While immunoregulatory therapies hold great promise for the treatment of T1D, their inadequacy and serious toxicity have limited research efforts to find a lifelong immunosuppression approach. This has motivated investigators to search for alternative approaches such as the use of nanotechnology to deliver a wide variety of drugs and biomolecules. In recent years, there have been major strides to address various obstacles in order to bring nanotechnology closer to clinical practice. Nanotechnology has been moving forward on two fronts: 1) synthesis of a NP which efficiently loads, retains and releases drugs and 2) development of an innovative strategy to deliver NP to specific sites.
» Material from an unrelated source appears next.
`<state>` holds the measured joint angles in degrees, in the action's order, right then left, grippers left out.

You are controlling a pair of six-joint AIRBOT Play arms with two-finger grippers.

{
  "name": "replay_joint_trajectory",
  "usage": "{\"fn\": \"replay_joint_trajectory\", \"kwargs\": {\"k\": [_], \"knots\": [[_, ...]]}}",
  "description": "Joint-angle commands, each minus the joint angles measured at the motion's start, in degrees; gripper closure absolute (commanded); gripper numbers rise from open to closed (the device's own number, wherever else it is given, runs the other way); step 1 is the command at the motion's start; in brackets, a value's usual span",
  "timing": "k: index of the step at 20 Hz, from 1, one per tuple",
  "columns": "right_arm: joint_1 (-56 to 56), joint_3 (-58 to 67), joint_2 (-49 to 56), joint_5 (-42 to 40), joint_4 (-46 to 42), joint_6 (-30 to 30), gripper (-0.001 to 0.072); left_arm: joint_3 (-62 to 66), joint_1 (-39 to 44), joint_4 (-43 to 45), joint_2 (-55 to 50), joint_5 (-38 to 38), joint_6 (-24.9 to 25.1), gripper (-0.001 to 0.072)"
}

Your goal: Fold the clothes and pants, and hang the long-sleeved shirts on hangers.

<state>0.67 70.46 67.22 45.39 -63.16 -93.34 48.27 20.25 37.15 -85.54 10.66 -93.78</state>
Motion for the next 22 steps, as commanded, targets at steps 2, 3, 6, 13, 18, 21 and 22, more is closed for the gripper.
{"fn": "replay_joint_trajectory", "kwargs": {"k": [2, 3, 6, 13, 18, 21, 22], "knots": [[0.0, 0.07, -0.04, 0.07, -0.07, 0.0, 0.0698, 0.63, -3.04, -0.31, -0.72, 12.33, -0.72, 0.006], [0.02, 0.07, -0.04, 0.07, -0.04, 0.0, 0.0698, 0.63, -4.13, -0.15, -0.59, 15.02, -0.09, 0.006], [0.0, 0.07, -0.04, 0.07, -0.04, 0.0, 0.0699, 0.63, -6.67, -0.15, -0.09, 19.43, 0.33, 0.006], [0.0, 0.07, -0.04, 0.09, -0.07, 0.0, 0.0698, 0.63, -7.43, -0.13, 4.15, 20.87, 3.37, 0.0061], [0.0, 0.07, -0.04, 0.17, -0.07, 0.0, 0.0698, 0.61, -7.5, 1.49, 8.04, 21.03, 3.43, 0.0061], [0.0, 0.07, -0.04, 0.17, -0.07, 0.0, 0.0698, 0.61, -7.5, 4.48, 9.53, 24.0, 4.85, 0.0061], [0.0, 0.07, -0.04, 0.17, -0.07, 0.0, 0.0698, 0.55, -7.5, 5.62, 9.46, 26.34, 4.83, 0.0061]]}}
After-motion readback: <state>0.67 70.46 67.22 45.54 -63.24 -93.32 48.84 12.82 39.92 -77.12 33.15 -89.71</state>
Much progress has been made on NP surface properties and size to reduce burst release, blood opsonization and clearance to enhance the circulation half-life of NP from several minutes to tens of hours.
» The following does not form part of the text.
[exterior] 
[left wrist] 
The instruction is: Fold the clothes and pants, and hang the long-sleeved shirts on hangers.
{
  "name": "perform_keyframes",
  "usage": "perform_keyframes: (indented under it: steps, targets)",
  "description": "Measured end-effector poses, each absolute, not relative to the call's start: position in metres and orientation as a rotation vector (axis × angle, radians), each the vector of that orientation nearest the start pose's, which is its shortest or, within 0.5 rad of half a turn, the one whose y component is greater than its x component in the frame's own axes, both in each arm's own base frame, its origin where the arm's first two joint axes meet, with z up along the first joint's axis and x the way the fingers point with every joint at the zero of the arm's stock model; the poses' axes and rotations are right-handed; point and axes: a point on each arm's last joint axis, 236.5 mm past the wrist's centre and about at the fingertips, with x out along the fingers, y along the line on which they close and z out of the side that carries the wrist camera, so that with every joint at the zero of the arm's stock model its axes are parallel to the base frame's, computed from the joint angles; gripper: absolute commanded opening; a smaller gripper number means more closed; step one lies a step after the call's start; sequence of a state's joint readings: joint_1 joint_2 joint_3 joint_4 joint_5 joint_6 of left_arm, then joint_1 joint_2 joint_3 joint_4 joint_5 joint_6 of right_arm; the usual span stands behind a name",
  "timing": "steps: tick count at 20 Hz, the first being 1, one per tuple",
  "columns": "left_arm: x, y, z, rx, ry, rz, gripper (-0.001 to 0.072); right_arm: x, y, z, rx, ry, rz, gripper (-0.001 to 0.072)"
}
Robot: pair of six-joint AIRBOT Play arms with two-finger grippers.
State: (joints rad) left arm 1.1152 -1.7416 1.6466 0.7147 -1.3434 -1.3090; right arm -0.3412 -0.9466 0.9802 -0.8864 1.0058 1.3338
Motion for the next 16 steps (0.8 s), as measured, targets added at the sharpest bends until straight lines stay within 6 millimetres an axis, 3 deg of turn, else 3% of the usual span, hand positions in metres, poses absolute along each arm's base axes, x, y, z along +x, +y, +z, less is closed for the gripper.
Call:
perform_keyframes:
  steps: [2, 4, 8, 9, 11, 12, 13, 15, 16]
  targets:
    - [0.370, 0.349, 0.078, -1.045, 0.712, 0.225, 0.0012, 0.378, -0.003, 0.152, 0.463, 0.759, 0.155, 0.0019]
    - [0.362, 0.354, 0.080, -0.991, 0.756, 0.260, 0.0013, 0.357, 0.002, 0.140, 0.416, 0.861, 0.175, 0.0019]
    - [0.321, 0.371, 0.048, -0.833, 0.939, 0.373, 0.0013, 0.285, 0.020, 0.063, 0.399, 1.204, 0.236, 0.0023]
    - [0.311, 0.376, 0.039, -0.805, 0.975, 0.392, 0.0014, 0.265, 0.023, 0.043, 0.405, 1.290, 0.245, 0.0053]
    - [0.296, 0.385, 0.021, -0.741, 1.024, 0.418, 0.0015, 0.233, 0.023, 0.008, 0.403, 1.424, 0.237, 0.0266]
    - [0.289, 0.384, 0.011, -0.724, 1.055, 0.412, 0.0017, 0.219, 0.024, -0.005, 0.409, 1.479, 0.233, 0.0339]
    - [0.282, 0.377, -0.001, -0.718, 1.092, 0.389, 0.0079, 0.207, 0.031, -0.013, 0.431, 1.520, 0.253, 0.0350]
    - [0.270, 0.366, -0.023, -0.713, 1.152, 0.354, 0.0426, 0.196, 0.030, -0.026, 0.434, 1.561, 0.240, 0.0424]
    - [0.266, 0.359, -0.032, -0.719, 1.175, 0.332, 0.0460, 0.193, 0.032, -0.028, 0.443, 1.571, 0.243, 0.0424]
On the front of delivering NPs to specific tissue sites, we have witnessed less progress. To make our nano-delivery approach applicable to Type 1 diabetes (T1D), we (Abdi and Cheng) have made major strides as follows: (A) we have successfully designed nanomedicines with the desired surface properties and controlled particle sizes to improve their pharmacokinetics, (B) demonstrated that loading and controlled release of the drug is markedly improved by developing a polylactide-drug conjugated nanoparticle, or nanoconjugate, via drug-initiated polymerization of lactide followed by nanoprecipitation, (C) our published data indicate that our nanotechnology platform is highly efficient in delivering immunosuppressive drugs, and importantly..

(D) Importantly, our preliminary data indicate selective PNAd dependent delivery of the nanoparticles to the pancreas and pancreatic lymph nodes in NOD mice. We are interested in examining the expression of PNAd in pancreatic lymph nodes (PLN), pancreas, non draining LN and spleen by immunhistolgoy to assess the feasibility and potential success of our targeted therapy in humans.